Now, there’s some talk among our group about increasing volume by using oxytocin, either injection or nasal or sublingual. Doing that daily helps depression and it helps ejaculate volume. I don’t have personal experience with that, but I hear it a lot.
But I have been teaching and experimenting with the cycle. You guys, if you want, if you just Google it, you don’t have to pay for it, you can find it all over the internet, people giving it away, my old book that I did back in 2004 where I summarized that idea about having sex all you want, but spacing out your ejaculations according to the Tao.
Anyway, so that’s what I would tell the guys to have sex all you want, but you’ve got a limit on your ejaculate. If I were going to treat him pharmacologically, it wouldn’t be a P-Shot®; it would be oxytocin, maybe Wellbutrin.
The next one, this is my bad, this has gotten confusing because I confused it, but if you’re doing the wing lift, you really want two-thirds anterior, one-third posterior. If you’re injecting half a Juvederm syringe, which would be a half a CC with two and a half CCs of a PRP, that gives you a total of three. You’d do two of the three CCs in the anterior half of the labia and one CC in the posterior half. It gives a nice contour. The reason I put twice as much upfront is it brings the labia majora up even with the hood, which usually protrudes further than the posterior labium minora. Makes a really beautiful effect. If you want to go up on those volumes, it’s a recipe, just like your chili; you can change it based on what you got in the refrigerator.
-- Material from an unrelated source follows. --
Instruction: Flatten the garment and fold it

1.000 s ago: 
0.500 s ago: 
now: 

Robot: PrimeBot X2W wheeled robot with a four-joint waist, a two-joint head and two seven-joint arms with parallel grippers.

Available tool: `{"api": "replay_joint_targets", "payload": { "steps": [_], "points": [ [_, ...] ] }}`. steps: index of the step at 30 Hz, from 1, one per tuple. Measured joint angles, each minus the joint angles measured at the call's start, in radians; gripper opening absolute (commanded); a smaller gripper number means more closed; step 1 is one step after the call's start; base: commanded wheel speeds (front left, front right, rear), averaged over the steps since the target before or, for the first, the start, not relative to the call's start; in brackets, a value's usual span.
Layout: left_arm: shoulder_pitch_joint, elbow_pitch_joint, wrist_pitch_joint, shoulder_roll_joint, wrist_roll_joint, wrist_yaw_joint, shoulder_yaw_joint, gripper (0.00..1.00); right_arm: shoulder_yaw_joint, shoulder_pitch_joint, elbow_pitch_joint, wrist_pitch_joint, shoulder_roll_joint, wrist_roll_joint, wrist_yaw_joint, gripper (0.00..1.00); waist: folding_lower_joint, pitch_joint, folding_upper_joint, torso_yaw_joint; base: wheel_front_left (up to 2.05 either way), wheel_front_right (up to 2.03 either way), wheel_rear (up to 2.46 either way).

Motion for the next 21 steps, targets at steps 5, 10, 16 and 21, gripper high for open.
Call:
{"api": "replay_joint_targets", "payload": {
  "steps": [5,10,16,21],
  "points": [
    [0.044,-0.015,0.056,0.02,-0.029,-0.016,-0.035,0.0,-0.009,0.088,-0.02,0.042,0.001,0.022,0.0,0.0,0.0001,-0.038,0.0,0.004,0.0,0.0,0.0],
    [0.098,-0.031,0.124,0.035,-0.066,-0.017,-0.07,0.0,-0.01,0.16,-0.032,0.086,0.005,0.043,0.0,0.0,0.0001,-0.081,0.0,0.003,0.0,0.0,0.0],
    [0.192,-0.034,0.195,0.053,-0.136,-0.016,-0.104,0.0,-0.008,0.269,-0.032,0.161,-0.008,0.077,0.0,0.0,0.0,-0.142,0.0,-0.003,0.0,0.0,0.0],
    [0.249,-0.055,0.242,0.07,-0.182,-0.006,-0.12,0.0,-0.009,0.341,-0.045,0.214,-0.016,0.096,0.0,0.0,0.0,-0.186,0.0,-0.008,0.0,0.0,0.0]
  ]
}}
In this case, probably not a good analogy, but what you’re looking at an artist, whether it’s a cook or a surgeon, you’re not doing the same thing with everybody because we’re not all the same. But as a general cookbook protocol, that gives you three ccs per side, you’d put two on each side in the anterior half and one posterior and I need to go correct that cause my videos are confusing.
Anyway, thank you for being on the call, David, you always have smart things to say. Thank you, sweet wife, Alex, and thank you for that smart question from Sarah. Y’all have a good night. Hopefully this helps. I’ll be putting out a press release that’s a little toned down version of what I just said, thanking these people for showing a different protocol that doesn’t work as well as PRP-shot. You guys have a good night. Bye-bye.